License Agreement for a Process Does Not Trigger On-Sale Bar

In In re Kollar, No. 01-1640 (Apr. 11, 2002), the Federal Circuit Court of Appeals held that a process that had been licensed to a manufacturer more than one year before a patent application for that process was filed was not a commercial offer for sale of the process and patentability was not barred by 35 U.S.C. § 102(b).

Kollar applied for a patent for a process to make dialkyl peroxides, which can be used to make ethylene glycol. More than 15 years prior to applying for a patent application on the process, Kollar's assignee entered into an agreement with Celanese Corporation to share technology and coordinate research efforts "with the ultimate goal of designing and building a commercial plant capable of implementing the claimed process to manufacture ethylene glycol." The agreement had two phases - an R&D phase of five years and a commercial phase. During the R&D phase, in return for disclosing technical information, Kollar's assignee was to receive annual royalties. During the commercial phase, Celanese would receive a license under any future patent to build a processing plant and sell the resultant products, and Kollar's assignee would receive running royalties based on the products sold. Based upon this agreement, the Patent and Trademark Office (PTO) rejected Kollar's application, calling the agreement a "sale" of the invention under section 102(b), which bars the granting of a patent if the invention was "on sale in this country more than one year prior to" the patent application date. The Board of Patent Appeals and Interferences (the Board) affirmed the rejection.

On appeal, the Federal Circuit first stated the rule of Pfaff v. Wells Elecs., Inc., 525 U.S. 55, 67 (1998), which is that the on-sale bar of section 102(b) can be imposed when (1) the product is the subject of a commercial offer for sale and (2) the invention is ready for patenting. The Federal Circuit held that although Kollar's reduction to practice of the invention rendered it "ready for patenting," the agreement with Celanese did not rise to a "commercial offer for sale" and therefore the on-sale bar was not triggered.
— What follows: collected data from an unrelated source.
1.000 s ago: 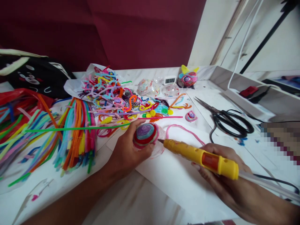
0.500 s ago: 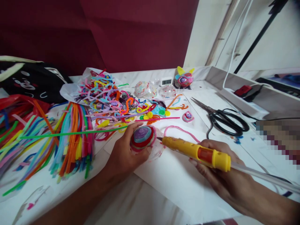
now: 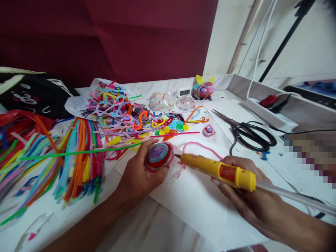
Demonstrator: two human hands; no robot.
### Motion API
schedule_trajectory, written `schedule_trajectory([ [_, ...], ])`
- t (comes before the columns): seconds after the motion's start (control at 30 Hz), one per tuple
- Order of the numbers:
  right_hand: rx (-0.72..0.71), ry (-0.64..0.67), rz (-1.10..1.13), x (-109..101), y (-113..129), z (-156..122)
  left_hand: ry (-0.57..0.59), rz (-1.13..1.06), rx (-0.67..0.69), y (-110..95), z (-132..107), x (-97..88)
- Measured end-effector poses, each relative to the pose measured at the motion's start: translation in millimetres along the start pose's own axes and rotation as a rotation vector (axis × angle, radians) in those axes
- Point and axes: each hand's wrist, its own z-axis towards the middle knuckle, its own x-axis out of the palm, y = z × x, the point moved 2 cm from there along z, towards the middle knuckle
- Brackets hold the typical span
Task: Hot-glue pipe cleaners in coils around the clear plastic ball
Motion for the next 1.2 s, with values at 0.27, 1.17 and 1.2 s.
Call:
schedule_trajectory([
  [0.27,-0.098,0.063,-0.074,-6,8,6,0.014,0.01,0.001,-1,1,-1.0],
  [1.17,0.47,0.134,0.388,-27,-12,21,0.035,0.017,0.025,-10,1,-4.4],
  [1.2,0.517,0.168,0.427,-33,-15,22,0.031,0.02,0.023,-9,1,-4.8],
])
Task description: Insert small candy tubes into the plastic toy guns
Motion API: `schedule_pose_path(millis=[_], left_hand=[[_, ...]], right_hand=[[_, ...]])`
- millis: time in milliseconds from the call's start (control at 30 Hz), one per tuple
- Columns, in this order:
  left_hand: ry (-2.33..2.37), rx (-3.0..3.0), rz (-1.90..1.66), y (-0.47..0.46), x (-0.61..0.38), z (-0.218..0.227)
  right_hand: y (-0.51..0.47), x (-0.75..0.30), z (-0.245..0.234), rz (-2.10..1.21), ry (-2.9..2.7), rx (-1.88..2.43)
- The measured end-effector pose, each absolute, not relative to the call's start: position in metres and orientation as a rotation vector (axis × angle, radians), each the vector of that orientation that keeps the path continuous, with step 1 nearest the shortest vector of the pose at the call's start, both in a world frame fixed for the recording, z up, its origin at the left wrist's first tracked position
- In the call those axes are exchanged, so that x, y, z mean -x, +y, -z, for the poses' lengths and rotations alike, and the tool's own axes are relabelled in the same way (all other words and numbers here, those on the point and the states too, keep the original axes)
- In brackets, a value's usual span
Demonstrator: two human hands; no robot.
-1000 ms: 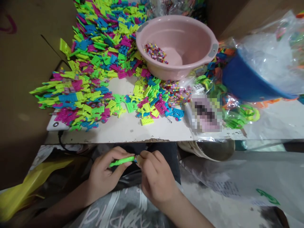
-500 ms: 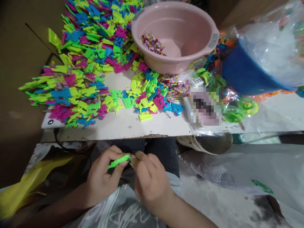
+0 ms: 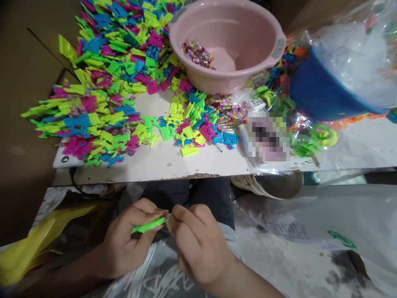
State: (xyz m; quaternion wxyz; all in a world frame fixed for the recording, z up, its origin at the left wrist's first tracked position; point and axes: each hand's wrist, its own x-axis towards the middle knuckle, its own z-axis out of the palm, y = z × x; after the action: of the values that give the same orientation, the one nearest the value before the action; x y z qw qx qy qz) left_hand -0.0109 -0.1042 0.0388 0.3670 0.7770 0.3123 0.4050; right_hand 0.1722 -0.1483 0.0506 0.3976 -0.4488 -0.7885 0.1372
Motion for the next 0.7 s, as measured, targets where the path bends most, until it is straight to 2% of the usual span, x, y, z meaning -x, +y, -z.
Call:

Citing Mas-Hamilton Group v. LeGard, Inc., 156 F.3d 1206, 1217 (Fed. Cir. 1998), the Federal Circuit found that the agreement with Celanese was a license under future patents, and it did not trigger the on-sale bar. In addition, the court stated that because the claims are for a process, as opposed to a product, no "sale" can occur merely by a transfer of information regarding the process. The court held that "licensing [an] invention, under which development of the claimed process would have to occur before the process is successfully commercialized, is not" a sale that can trigger section 102(b). Although the court could not "articulate in advance what would constitute a sale of a process in terms of the on-sale bar," it did state that "[s]urely a sale by the patentee or a licensee of a product made by the claimed process would constitute such a sale." Similarly, the court stated that actual performance of the claimed process in return for consideration would also trigger a section 102(b) bar. In this case, the court indicated that offering to actually perform the claimed process to commercially produce ethylene glycol or any other compound would trigger the on-sale bar.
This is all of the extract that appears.